++++ RECORD SET ++++

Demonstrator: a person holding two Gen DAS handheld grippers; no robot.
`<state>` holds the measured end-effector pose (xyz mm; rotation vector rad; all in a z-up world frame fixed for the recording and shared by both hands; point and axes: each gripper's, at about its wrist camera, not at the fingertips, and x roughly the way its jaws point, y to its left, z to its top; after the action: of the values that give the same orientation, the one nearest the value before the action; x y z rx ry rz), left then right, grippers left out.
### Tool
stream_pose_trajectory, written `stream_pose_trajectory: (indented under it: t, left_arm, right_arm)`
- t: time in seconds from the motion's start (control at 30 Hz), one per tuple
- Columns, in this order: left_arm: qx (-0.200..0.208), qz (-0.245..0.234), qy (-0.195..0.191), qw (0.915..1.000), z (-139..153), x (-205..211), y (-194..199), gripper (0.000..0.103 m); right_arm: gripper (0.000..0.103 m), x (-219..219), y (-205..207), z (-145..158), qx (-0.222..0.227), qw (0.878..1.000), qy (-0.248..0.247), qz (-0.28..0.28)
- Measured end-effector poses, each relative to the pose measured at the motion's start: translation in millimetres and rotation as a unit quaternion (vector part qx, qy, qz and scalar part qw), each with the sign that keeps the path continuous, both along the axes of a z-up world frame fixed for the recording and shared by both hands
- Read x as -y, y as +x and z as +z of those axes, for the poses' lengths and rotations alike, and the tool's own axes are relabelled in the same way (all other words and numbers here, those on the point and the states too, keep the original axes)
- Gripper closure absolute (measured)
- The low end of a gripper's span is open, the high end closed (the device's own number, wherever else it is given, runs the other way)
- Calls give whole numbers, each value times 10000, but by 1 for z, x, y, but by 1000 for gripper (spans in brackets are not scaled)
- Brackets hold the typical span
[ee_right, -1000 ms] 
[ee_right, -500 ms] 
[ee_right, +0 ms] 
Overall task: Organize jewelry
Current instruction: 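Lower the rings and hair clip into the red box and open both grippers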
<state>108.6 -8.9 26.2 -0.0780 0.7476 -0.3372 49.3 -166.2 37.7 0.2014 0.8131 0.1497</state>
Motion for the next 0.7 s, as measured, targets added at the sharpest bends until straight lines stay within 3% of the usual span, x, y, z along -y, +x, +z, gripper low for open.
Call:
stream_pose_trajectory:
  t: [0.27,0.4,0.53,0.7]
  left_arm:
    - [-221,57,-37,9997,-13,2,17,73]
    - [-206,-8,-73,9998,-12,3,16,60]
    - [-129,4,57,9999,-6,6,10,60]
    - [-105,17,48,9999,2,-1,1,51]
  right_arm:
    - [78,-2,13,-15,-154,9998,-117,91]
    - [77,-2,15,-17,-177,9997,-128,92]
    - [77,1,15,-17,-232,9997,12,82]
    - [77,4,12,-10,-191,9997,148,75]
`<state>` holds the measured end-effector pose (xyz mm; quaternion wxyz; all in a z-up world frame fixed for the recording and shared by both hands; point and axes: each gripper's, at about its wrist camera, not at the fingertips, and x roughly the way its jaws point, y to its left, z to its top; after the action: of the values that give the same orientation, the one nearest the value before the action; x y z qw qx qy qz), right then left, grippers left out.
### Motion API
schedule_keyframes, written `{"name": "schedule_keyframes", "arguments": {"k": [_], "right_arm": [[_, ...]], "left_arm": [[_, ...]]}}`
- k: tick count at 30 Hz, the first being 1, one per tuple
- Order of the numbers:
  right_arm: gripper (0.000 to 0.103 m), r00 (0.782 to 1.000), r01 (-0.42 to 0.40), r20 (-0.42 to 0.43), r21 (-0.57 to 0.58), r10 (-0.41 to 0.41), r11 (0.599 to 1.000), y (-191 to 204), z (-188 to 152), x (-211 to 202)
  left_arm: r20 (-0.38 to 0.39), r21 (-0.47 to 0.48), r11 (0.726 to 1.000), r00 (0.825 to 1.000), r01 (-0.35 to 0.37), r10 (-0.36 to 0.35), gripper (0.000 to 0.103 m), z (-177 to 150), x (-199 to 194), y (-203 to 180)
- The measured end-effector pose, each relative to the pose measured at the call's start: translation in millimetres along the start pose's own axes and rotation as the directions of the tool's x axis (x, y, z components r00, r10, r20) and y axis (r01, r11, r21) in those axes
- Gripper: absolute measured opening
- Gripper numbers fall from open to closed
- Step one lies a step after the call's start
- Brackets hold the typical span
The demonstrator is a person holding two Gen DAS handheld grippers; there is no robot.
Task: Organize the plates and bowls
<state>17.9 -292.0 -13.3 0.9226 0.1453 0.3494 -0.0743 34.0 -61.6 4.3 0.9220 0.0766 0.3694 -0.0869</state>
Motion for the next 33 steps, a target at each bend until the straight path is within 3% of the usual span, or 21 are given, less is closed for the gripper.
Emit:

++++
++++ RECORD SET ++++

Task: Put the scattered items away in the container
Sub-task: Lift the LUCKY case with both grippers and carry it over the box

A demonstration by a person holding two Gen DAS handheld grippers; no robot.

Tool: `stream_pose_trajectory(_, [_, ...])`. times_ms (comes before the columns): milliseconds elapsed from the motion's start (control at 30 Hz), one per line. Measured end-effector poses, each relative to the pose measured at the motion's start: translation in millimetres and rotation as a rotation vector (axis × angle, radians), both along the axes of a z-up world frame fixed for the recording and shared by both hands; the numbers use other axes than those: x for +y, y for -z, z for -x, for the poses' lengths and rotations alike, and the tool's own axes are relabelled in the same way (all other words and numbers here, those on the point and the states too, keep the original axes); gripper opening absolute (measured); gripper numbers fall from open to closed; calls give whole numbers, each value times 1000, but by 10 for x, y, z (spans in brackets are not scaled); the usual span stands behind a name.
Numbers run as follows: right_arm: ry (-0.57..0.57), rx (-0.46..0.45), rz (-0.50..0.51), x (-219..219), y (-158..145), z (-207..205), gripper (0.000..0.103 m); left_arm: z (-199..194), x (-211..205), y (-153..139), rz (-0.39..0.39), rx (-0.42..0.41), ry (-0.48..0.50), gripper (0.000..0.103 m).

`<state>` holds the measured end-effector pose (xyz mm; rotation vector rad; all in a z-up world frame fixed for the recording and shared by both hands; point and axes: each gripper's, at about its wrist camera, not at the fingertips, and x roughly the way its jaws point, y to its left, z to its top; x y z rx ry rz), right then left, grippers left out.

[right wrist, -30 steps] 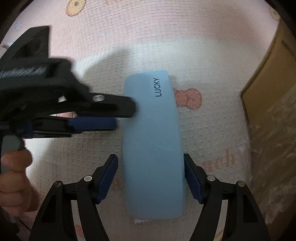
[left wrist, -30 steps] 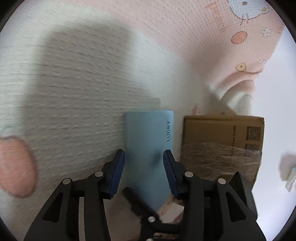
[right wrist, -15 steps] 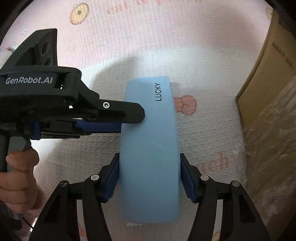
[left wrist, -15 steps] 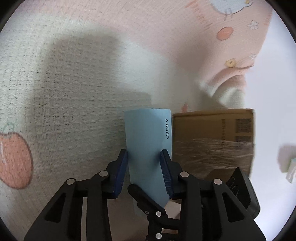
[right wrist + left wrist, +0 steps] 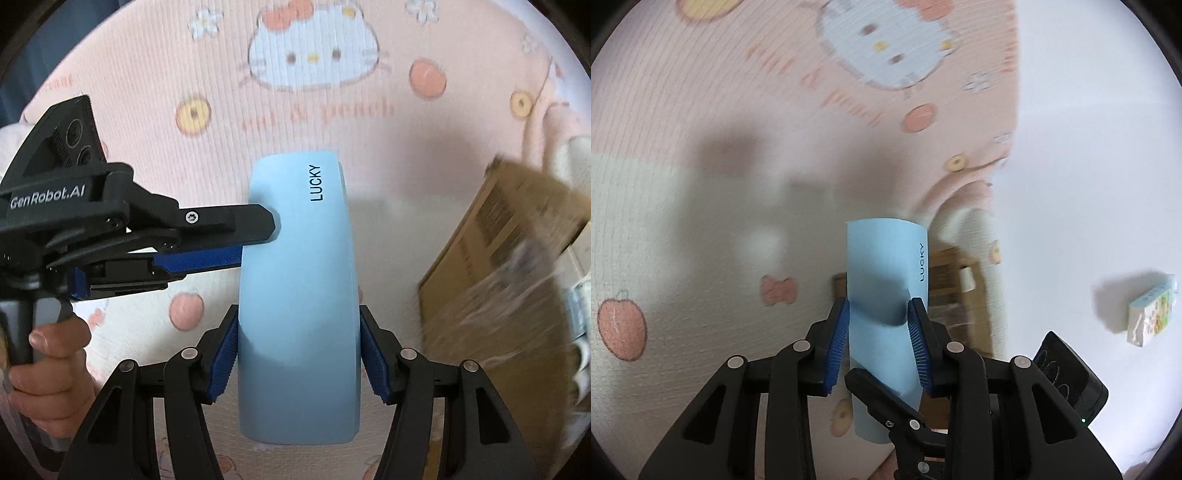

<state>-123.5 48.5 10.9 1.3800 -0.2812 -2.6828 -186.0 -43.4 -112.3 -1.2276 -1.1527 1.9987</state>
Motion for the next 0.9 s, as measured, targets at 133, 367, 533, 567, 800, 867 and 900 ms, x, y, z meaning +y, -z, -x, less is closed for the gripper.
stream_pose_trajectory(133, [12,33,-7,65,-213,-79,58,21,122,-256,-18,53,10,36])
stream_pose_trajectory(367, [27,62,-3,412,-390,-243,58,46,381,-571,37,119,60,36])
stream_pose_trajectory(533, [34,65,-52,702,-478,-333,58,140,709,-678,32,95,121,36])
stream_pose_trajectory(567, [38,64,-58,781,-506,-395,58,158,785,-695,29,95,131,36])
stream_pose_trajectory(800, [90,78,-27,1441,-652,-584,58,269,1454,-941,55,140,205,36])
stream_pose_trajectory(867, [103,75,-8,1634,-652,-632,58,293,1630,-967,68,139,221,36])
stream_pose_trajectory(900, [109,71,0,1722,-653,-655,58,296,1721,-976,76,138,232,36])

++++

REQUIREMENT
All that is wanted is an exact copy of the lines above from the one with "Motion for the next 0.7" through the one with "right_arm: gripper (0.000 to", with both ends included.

SOLUTION TO THIS PROBLEM
Motion for the next 0.7 s, as measured, targets added at the sharpest bends until straight lines stay within 3% of the usual span, x, y, z along -y, +x, +z, gripper low for open.
Call:
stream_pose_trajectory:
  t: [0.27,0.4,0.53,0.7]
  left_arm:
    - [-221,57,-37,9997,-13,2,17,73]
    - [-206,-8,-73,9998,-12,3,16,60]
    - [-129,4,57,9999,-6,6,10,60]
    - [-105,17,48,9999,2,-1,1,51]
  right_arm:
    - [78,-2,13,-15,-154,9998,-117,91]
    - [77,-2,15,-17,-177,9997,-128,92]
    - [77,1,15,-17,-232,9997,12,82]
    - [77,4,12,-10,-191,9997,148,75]
`<state>` holds the measured end-effector pose (xyz mm; quaternion wxyz; all in a z-up world frame fixed for the recording and shared by both hands; point and axes: each gripper's, at about its wrist camera, not at the fingertips, and x roughly the way its jaws point, y to its left, z to its top; after the action: of the values that give the same orientation, the one nearest the value before the action; x y z qw qx qy qz), right then left, grippers left out.
### Motion API
schedule_keyframes, written `{"name": "schedule_keyframes", "arguments": {"k": [_], "right_arm": [[_, ...]], "left_arm": [[_, ...]]}}`
- k: tick count at 30 Hz, the first being 1, one per tuple
- Order of the numbers:
  right_arm: gripper (0.000 to 0.103 m), r00 (0.782 to 1.000), r01 (-0.42 to 0.40), r20 (-0.42 to 0.43), r21 (-0.57 to 0.58), r10 (-0.41 to 0.41), r11 (0.599 to 1.000), y (-191 to 204), z (-188 to 152), x (-211 to 202)

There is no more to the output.